The National Cancer Institute formed the ICBP in 2004 to “gain new insights into the development and progression of cancer through a systems-wide approach [that involves applying] an integrative and multi-disciplinary effort among all fields of cancer research.” It also sought to incorporate “a spectrum of new technologies such as genomics, proteomics, and molecular imaging to generate computer and mathematical models that could predict the cancer process.”
“The only way to really tell if the reagent will work is to test it experimentally. The idea behind our resource is that we will collect information on those siRNA or shRNA reagents that have actually been tested in the lab and shown to produce either mRNA or protein knockdown.”
Today, the NCI funds nine research institutions under the ICBP program including MIT, Case Western Reserve University, Dana Farber Cancer Institute, Duke University, Lawrence Berkeley National Laboratory, Massachusetts General Hospital, Ohio State University, Stanford School of Medicine, and Vanderbilt University Medical Center.

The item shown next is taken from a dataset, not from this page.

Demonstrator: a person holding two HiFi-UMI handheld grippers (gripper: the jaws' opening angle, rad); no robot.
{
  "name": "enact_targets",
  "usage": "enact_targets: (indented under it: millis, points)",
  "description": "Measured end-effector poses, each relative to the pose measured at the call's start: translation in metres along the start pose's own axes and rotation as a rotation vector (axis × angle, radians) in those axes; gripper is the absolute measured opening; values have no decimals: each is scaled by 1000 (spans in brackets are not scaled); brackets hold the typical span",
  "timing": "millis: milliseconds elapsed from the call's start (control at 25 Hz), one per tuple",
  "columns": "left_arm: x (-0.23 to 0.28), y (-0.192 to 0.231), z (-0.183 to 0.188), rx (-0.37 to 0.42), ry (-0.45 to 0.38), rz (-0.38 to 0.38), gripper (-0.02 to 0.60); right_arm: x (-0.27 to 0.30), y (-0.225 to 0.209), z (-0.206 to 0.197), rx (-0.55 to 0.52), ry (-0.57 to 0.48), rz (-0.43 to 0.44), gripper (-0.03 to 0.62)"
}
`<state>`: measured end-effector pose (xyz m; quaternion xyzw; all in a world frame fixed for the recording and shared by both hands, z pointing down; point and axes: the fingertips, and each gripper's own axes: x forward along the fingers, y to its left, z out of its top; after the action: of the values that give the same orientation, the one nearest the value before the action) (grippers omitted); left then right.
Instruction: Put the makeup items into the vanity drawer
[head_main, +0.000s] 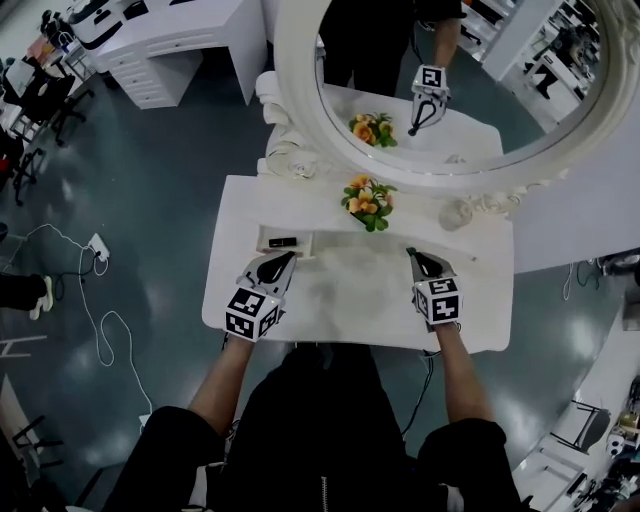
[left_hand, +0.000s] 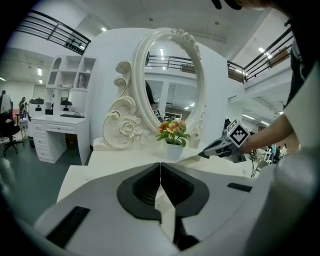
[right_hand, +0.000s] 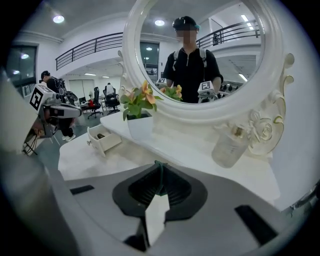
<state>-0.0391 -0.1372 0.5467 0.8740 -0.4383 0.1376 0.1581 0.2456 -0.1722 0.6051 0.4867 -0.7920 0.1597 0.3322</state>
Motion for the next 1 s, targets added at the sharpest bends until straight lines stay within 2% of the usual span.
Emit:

Within MIT, labs involved in the ICBP include those run by Jianzhu Chen (see RNAi News, 10/31/2003 and 10/15/2004) and David Sabatini (see RNAi News, 3/5/2004).
Among the initiatives that the ICBP at MIT has supported is the development of the so-called MIT/ICBP siRNA database, which can be accessed at http://web.mit.edu/sirna.
“When people develop siRNA or shRNA reagents, even with the most robust computational methods currently available, there is a pretty good chance that the reagents will not work [and] that you will not get substantial knockdown of mRNA or protein,” Lindstrom said.
“The only way to really tell if the reagent will work is to test it experimentally,” she added. “The idea behind our resource is that we will collect information on those siRNA or shRNA reagents that have actually been tested in the lab and shown to produce either mRNA or protein knockdown.
“So someone interested in knocking down a particular gene can come to our resources and be able to determine if someone here at MIT has been able to knock down that gene previously, and if so, using what reagent,” she said.
Right now, the database is limited to sequences for two collections of genes. The first is a set of “control genes” commonly used for gene knockdown experiments such as luciferase or EGFP, Lindstrom said.
The second comprises sequences for other genes that have been used to study the siRNA mechanism, including CXCR4, which “is the gene that we have used extensively to try to figure out how gene knockdown works in cells,” she added.
However, the number of sequences within the database is expected to grow significantly once other labs within MIT’s ICBP program and outside ICBP affiliates begin contributing.
“Some of the [sequences for] genes of interest that we’re attempting to get other labs … to submit include [ones for] some of the genes that are actually within the RNAi pathway such as Dicer and Drosha, as well as pretty much anything else the people in the ICBP labs are working on,” Lindstrom said.
Further, while the database is currently populated only by sequences against mammalian genes, Lindstrom said she would accept siRNA and shRNA sequences used in other organisms.
“We’re open to any type of sequence … because we figure that this resource could be used by people who are specifically interested in cancer research, as well as people who are interested more in the global RNAi pathway and understanding it, which would include some of the work in C. elegans,” for instance, she said.
Also contributing to the robustness of the siRNA/shRNA database is a portal to the National Center for Biotechnology Information’s Probe Database of functional genomics reagents.
The Probe Database “is an effort by the NCBI to collect information on any kind of nucleotide sequence,” Lindstrom said. “We’ve worked with the NCBI to streamline submissions from our database into their database, which gives us an extra level of information because the sequences submitted to them become integrated with all of their genomics information.”